NETGEAR is aware of a growing number of phone and online scams. To learn how to stay safe click here.
Forum Discussion
alaeth
Jul 13, 2017Aspirant
Missing volume after hard reboot
After losing access (no web, ssh, mounts, anything) from my ReadyNAS Pro 6 running 6.7.4 firmware, I decided to hard-reboot it by holding down the power button until it powered off. after booting...
- Jul 23, 2017
I'm going to consider the data lost, and rebuild/factory reset back down to 4.2 for stability.
I think this is the answer without getting into costly data recovery services, or massive time investment.
StephenB
Jul 13, 2017Guru - Experienced User
It looks like there's some file corruption. Per Kernel.log
Jul 12 20:27:09 readynas01 kernel: BTRFS: device label 33ea999f:data devid 1 transid 1431232 /dev/md127
Jul 12 20:27:09 readynas01 kernel: BTRFS info (device md127): has skinny extents
Jul 12 20:27:10 readynas01 kernel: BTRFS critical (device md127): corrupt leaf, slot offset bad: block=2291416563712, root=1, slot=77
Jul 12 20:27:10 readynas01 kernel: BTRFS error (device md127): failed to read block groups: -5
Jul 12 20:27:10 readynas01 kernel: BTRFS critical (device md127): corrupt leaf, slot offset bad: block=2291416563712, root=1, slot=77
Jul 12 20:27:10 readynas01 kernel: BTRFS error (device md127): failed to read block groups: -5
Jul 12 20:27:10 readynas01 kernel: BTRFS critical (device md127): corrupt leaf, slot offset bad: block=2291416563712, root=1, slot=77
Jul 12 20:27:10 readynas01 kernel: BTRFS error (device md127): failed to read block groups: -5
Jul 12 20:27:10 readynas01 kernel: BTRFS critical (device md127): corrupt leaf, slot offset bad: block=2291416563712, root=1, slot=77
Jul 12 20:27:10 readynas01 kernel: BTRFS error (device md127): failed to read block groups: -5
Jul 12 20:27:10 readynas01 kernel: BTRFS critical (device md127): corrupt leaf, slot offset bad: block=2291416563712, root=1, slot=77
Jul 12 20:27:10 readynas01 kernel: BTRFS error (device md127): failed to read block groups: -5
Jul 12 20:27:10 readynas01 kernel: BTRFS error (device md127): open_ctree failed
jak0lantash might have some suggestions on next steps.
- alaethJul 13, 2017Aspirant
That seems... not good. :(
I bought a QNAP and am trying to get data restored manually for now. Luckily I have online backups of the critical stuff (10+ years of photography shoots and proofs).

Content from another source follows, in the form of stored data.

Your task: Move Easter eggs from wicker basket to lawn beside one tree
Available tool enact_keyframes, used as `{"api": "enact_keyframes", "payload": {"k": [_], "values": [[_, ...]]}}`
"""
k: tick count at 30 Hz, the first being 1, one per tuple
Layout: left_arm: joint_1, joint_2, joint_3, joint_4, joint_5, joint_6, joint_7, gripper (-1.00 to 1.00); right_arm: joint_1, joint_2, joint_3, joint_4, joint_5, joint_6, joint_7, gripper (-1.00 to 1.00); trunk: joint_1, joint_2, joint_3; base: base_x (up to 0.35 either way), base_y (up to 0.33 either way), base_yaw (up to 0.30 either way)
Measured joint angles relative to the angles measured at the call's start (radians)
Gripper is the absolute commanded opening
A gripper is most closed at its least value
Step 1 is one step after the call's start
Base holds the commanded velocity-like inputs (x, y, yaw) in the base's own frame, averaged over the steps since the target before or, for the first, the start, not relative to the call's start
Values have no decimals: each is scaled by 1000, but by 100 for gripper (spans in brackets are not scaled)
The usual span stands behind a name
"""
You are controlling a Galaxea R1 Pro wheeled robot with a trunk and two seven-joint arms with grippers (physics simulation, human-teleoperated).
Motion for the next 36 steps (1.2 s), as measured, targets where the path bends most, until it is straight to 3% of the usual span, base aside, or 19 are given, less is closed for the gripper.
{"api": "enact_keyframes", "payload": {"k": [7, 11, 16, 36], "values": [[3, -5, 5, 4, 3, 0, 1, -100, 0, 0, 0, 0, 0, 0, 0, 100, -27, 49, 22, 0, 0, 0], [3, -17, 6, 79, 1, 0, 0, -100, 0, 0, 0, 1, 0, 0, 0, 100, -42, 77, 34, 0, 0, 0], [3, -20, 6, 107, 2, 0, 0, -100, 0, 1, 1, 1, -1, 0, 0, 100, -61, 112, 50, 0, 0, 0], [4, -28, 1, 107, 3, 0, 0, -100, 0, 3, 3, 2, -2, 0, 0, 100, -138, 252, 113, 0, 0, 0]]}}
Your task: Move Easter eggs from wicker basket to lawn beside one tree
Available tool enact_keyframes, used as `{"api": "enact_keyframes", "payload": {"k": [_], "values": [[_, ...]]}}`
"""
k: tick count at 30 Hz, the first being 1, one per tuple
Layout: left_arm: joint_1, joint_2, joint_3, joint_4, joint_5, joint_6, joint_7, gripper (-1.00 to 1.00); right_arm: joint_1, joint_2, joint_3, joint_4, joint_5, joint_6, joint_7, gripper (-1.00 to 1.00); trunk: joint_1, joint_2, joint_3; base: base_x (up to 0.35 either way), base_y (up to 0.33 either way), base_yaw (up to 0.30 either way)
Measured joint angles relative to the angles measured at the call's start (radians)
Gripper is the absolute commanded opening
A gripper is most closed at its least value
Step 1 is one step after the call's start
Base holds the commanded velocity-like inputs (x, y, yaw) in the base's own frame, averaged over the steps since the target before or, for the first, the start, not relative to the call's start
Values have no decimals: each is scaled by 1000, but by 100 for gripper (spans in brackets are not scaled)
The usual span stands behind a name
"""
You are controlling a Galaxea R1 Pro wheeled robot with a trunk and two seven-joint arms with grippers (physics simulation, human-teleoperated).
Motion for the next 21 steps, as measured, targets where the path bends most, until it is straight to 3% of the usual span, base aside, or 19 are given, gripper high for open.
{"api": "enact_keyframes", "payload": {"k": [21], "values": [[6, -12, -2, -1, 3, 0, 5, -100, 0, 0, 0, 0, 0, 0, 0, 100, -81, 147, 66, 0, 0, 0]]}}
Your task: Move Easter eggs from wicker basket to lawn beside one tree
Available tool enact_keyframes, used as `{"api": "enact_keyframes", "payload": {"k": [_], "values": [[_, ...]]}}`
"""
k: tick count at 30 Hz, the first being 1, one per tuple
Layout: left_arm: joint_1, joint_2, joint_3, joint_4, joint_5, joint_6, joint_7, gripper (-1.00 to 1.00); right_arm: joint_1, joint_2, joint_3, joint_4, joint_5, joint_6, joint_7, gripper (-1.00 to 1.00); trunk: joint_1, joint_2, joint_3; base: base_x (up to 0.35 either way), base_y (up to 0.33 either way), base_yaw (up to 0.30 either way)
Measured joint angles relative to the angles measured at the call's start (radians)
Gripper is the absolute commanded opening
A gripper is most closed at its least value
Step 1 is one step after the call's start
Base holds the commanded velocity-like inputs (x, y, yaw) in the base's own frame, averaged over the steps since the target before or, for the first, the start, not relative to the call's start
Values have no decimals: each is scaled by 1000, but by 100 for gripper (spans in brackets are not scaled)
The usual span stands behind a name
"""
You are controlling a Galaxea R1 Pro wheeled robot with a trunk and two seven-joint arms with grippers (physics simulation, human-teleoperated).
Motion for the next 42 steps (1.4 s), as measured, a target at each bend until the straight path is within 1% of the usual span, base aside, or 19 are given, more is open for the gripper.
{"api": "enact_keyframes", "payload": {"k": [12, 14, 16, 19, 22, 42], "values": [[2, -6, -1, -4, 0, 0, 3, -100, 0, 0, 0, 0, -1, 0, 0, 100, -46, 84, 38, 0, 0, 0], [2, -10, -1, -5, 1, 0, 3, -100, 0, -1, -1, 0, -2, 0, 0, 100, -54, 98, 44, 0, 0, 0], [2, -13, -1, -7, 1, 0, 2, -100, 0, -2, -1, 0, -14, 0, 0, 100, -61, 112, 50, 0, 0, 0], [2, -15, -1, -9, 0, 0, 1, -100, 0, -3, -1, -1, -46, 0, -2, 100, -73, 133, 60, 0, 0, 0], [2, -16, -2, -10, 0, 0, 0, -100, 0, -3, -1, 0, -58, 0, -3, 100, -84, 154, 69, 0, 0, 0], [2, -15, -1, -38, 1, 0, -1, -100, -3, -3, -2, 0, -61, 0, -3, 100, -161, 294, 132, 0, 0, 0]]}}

Regardless of the outcome, I think I'll roll-back the firmware to the "officially" supported version 4.x. Ever since upgrading to the unsupported 6.x, I've noticed it locks up fairly often - I even setup a cron job to reboot it nightly to try and reduce the impact.
I know any OS dis-likes hard-reset... and it's been restarted this way a few times in the past couple months.
My wife thinks it's because she gave it the middle finger before powering it off...
- jak0lantashJul 13, 2017Mentor
I'm taking a look at the logs now. But you should remove them for Google Drive. There is your serial number in there.
- jak0lantashJul 13, 2017Mentor
You have 5 good drives (WD30EFRX), the 6th is a Seagate Desktop drive (ST3000DM001), that's a shame.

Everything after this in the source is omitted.